This will hurt me more than it will hurt you.

Have you ever heard a parent say "this will hurt me more than it will hurt you" before they spank a child. I never understood that. I thought it was a load of crap. If it is hurting you so much stop hitting me and we will both feel better. I think I understand now. I now realise that the thought of hurting your children or the thought that there may be something wrong with them is an attention getter. Last week when we had the ultrasound we were told that baby B had an echogenic bowel. What is that you ask. Well I have quickly become an expert on it so here is what I know. Any time the bowels show up as bright or brighter than the bones it is considered an echogenic bowel. On average 1 in every 200 children present with this. She said it was probably nothing but the Dr. may want to talk to us about it. I will save you some of the details but since last week we have spoken to Dr's, genetic counselors, had multiple tests done and had a few sleepless nights. Here is the cliff note version of what we found out. It could be 1 of 6 different things.

1. It is nothing at all, and this is by far the biggest probability.

2. The baby swallowed some blood and this is what is causing it to show up on ultrasound. This one will fix itself.

3. It is some type of birth defect where the bowels are not forming correctly and this could be addressed by surgery after birth.

4. It is a specific infection that would not cause Andrea any symptoms but would effect the baby. This one is not that big of a deal and can be fixed with medication. We have done a blood test to rule this out. Results early next week.

5. Downs Syndrome- this is unlikely based on several factors. Andrea is 30 yrs old and age is a big factor with Downs. The older you get the higher the risk. I guess it was a good idea on my part to marry a young one. Also there are measurements that can give an indication of Downs and the baby does not have any of these. There is a blood test that we did to give an indication of Downs and we are waiting for those results. It will not be a great indication though because the second baby will throw off the results. There is something called an amniocentesis that will tell definitively if the baby has Downs but there is a 1 in a 1000 chance that the test will cause the babies to die. Being that there is only about a 1% chance of Downs we decided that we were not comfortable with the 1/1000 chance that it would cause her to miscarry. We would not have an abortion if it was positive so why risk it.

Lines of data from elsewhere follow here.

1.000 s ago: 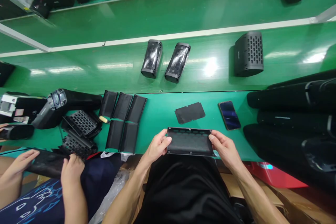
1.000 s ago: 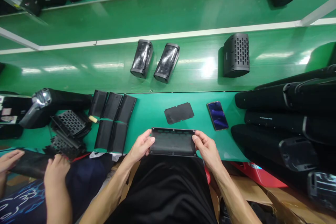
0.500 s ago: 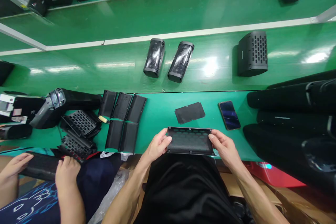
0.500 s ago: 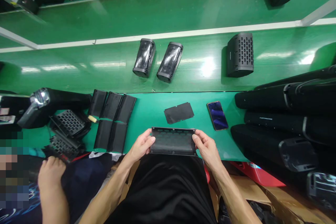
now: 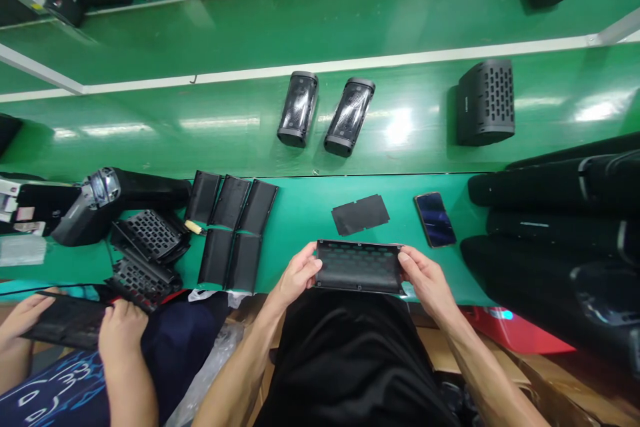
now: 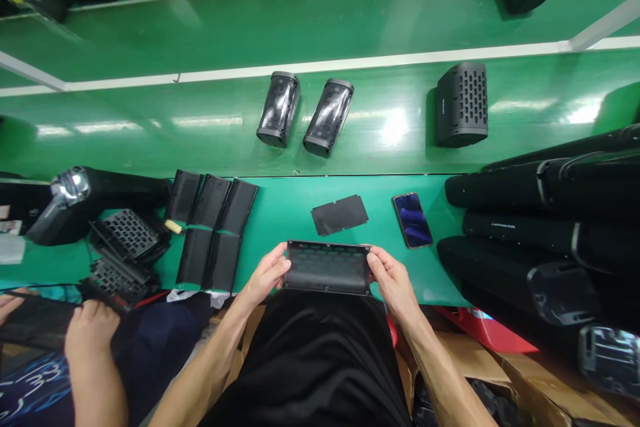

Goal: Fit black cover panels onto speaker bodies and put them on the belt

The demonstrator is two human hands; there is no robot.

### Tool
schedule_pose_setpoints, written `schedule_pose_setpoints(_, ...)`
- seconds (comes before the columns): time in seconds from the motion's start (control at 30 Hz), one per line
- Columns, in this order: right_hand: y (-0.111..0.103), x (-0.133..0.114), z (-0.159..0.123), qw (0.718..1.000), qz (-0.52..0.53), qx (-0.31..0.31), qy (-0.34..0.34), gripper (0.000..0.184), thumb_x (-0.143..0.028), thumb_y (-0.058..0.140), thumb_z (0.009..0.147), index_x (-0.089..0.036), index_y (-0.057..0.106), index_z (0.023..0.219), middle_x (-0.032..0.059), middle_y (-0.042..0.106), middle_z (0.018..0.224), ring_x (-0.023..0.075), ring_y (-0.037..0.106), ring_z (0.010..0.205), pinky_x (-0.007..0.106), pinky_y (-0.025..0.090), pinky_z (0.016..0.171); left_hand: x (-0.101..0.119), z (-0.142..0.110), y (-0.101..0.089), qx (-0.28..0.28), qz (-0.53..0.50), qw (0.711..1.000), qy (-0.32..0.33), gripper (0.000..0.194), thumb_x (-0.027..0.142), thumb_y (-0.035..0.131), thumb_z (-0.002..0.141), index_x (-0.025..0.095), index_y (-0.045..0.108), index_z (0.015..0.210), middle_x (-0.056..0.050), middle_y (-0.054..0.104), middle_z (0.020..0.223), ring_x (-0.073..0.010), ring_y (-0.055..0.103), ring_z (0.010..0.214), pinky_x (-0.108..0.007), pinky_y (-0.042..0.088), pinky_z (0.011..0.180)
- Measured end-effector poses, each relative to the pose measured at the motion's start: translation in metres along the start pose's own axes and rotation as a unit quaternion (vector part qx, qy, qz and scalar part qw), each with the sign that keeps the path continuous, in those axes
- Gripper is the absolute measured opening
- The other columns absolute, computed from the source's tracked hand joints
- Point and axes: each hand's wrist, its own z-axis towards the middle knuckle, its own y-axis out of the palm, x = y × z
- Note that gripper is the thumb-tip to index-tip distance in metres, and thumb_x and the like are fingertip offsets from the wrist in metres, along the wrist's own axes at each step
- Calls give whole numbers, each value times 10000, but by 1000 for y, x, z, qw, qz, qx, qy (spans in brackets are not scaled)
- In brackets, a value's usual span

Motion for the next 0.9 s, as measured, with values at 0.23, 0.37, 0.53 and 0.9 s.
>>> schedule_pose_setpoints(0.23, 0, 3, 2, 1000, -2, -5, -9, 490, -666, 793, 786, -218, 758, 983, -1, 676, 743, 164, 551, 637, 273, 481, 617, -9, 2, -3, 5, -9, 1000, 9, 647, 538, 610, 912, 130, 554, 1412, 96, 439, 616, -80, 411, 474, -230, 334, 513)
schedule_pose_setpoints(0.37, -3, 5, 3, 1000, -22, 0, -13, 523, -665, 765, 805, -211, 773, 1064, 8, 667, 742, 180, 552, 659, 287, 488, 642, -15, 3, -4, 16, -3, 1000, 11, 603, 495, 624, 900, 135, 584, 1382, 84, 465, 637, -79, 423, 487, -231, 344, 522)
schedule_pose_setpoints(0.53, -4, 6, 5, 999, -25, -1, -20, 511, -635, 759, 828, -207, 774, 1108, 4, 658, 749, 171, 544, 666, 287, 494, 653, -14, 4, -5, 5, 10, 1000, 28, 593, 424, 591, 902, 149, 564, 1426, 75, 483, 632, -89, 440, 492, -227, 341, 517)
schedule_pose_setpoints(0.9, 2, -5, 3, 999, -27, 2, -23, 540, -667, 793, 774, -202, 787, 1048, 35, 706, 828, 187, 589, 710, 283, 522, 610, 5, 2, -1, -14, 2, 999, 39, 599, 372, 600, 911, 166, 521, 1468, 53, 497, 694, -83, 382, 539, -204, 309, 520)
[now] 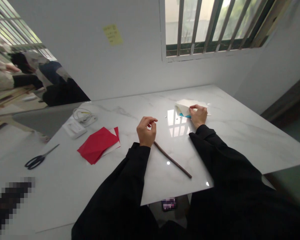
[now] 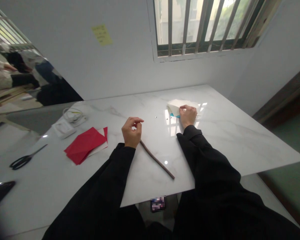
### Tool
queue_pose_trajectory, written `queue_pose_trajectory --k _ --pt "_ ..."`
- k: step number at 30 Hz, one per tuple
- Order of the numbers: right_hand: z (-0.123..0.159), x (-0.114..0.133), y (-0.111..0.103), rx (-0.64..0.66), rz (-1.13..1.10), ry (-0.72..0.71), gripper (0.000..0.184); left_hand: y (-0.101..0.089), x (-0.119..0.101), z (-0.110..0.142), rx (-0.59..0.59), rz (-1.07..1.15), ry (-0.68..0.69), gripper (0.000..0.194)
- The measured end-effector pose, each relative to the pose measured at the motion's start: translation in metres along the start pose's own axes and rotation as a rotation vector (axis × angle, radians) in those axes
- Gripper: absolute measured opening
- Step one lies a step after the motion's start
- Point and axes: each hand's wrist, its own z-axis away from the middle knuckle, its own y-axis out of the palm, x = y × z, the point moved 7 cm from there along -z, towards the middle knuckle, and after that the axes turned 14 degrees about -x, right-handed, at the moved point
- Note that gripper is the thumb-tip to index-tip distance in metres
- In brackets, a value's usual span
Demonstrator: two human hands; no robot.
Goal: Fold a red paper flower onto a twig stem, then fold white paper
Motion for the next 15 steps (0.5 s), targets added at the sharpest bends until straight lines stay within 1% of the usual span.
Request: queue_pose_trajectory --k 3,5,7,9,11,13,15 --pt "0.0 0.024 -0.015 -0.103 -0.141 -0.108 0.019 -0.007 0.008 -0.001 -0.024 0.006 -0.091 0.021" --pt "0.004 0.041 -0.025 -0.135 -0.232 -0.167 0.018 -0.01 0.012 -0.004 -0.043 0.022 -0.158 0.018" --pt "0.008 0.054 -0.03 -0.144 -0.308 -0.162 0.019 -0.01 0.018 -0.007 -0.052 0.045 -0.233 0.014" --pt "0.011 0.059 -0.03 -0.122 -0.435 -0.071 0.021 -0.009 0.024 -0.008 -0.051 0.07 -0.298 0.011" --pt "0.014 0.057 -0.021 -0.038 -0.632 0.115 0.029 -0.006 0.031 -0.007 -0.04 0.109 -0.355 0.014" --pt "0.019 0.054 -0.006 0.117 -0.818 0.334 0.04 -0.002 0.038 -0.006 -0.014 0.179 -0.416 0.026" --pt "0.028 0.055 0.006 0.295 -0.932 0.499 0.049 0.003 0.043 -0.004 0.024 0.268 -0.482 0.046"
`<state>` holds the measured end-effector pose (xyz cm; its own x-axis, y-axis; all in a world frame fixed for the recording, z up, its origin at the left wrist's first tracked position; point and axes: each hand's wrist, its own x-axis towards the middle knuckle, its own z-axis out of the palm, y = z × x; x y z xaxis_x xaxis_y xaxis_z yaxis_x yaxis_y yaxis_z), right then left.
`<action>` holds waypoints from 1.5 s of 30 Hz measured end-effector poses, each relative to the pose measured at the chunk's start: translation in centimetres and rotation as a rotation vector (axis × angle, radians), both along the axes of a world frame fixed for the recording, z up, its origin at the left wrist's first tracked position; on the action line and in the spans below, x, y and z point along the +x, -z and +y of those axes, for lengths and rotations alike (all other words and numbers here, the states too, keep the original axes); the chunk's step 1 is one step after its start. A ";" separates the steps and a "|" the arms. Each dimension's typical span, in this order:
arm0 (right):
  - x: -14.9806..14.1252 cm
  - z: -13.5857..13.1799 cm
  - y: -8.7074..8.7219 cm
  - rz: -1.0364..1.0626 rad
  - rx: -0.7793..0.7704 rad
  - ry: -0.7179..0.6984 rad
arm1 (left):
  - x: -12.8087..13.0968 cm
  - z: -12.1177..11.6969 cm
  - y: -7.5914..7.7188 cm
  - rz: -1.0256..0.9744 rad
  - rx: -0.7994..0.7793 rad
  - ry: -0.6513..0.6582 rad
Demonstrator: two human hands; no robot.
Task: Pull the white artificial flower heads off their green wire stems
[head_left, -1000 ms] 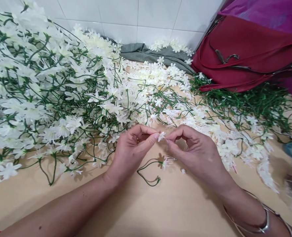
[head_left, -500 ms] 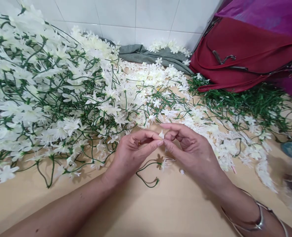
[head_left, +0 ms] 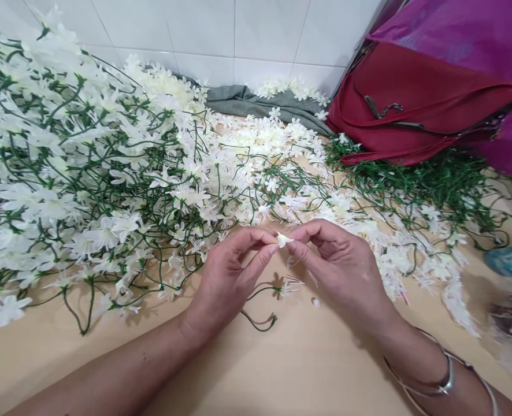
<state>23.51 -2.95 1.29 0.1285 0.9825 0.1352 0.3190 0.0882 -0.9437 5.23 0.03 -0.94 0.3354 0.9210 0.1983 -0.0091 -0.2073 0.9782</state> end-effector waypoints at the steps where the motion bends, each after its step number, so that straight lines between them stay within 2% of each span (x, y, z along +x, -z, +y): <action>1: -0.1 0.0 0.0 0.026 -0.017 0.000 | 0.0 0.0 -0.2 -0.007 0.004 -0.010; 4: -0.2 0.0 0.0 0.080 -0.052 -0.015 | -0.1 0.1 -0.5 0.023 0.053 0.008; 7: -0.1 0.3 0.0 0.100 0.013 -0.023 | -0.1 0.1 -0.5 0.061 0.097 0.048; 9: 0.1 0.5 0.0 0.122 0.057 -0.021 | 0.0 0.0 -0.4 0.048 0.069 0.034; 11: 0.4 0.7 0.0 0.143 0.062 0.013 | 0.0 -0.1 -0.4 0.041 0.044 0.006; 13: 0.7 1.0 0.1 0.136 0.056 0.067 | -0.1 -0.1 -0.7 0.082 0.090 0.005; 15: 1.1 1.3 0.3 0.113 0.066 0.109 | -0.4 0.0 -1.5 0.141 0.205 0.100; 17: 1.5 1.5 0.5 0.094 0.068 0.131 | -1.0 0.2 -2.4 0.240 0.350 0.309; 19: 1.8 1.8 0.6 0.086 0.069 0.144 | -1.7 0.2 -3.1 0.438 0.493 0.516; 20: 2.0 1.8 0.7 0.084 0.070 0.147 | -2.0 0.2 -3.4 0.562 0.556 0.568; 22: 2.2 1.9 0.6 0.082 0.074 0.149 | -2.6 0.1 -3.5 0.775 0.634 0.599; 25: 2.4 1.9 0.6 0.080 0.070 0.146 | -2.9 0.0 -3.2 0.846 0.652 0.632; 29: 2.6 2.0 0.8 0.086 0.069 0.102 | -2.5 0.3 -2.7 0.722 0.566 0.674; 31: 2.6 2.0 0.8 0.103 0.060 0.076 | -2.2 0.5 -2.7 0.625 0.472 0.642; 36: 2.6 1.7 0.4 0.176 -0.007 -0.012 | -1.3 0.3 -2.1 0.280 0.111 0.328; 40: 2.3 1.3 -0.2 0.260 -0.083 -0.143 | -1.1 0.4 -1.3 0.067 -0.188 0.238; 45: 2.2 1.1 -0.2 0.280 -0.159 -0.235 | -1.1 0.8 -1.2 0.041 -0.217 0.224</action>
<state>25.71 -1.86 1.46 -0.0923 0.9953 -0.0293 0.0356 -0.0261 -0.9990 4.14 0.79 0.27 0.5387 0.8424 -0.0123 0.0093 0.0087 0.9999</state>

6. The biggest concern for us is that this is sometimes a sign of Cystic Fibrosis. Andrea and I both have a family history of CF. Andrea was genetically tested last year before we did the invitro deal and she was shown to not be a carrier of the top most common CF genes. We did not have me tested since it is very probable 66% chance that I am a carrier of the gene. We did have me tested yesterday and those results will not be if for 2 weeks. We are also trying to contact a distant relative of Andreas to see if we can get the specific gene mutations that he has. This may be able to rule out CF if he has one of the most common types that Andrea was not a carrier of. The other hope is that I will hit it lucky with the 33% chance that I am not a carrier. The genetic counselor told us that based on currently known facts there is about a 5% chance that the baby has CF.

This is alot of information to digest but the short of it is that the odds of 2 healthy babies are on our side. We are now waiting for the next ultrasound and the results of all the tests. We may not have a definite answer on everything until they are born, so for now we continue to work with the experts, pray and keep putting everything that is pink and says anything about daddy on the registry.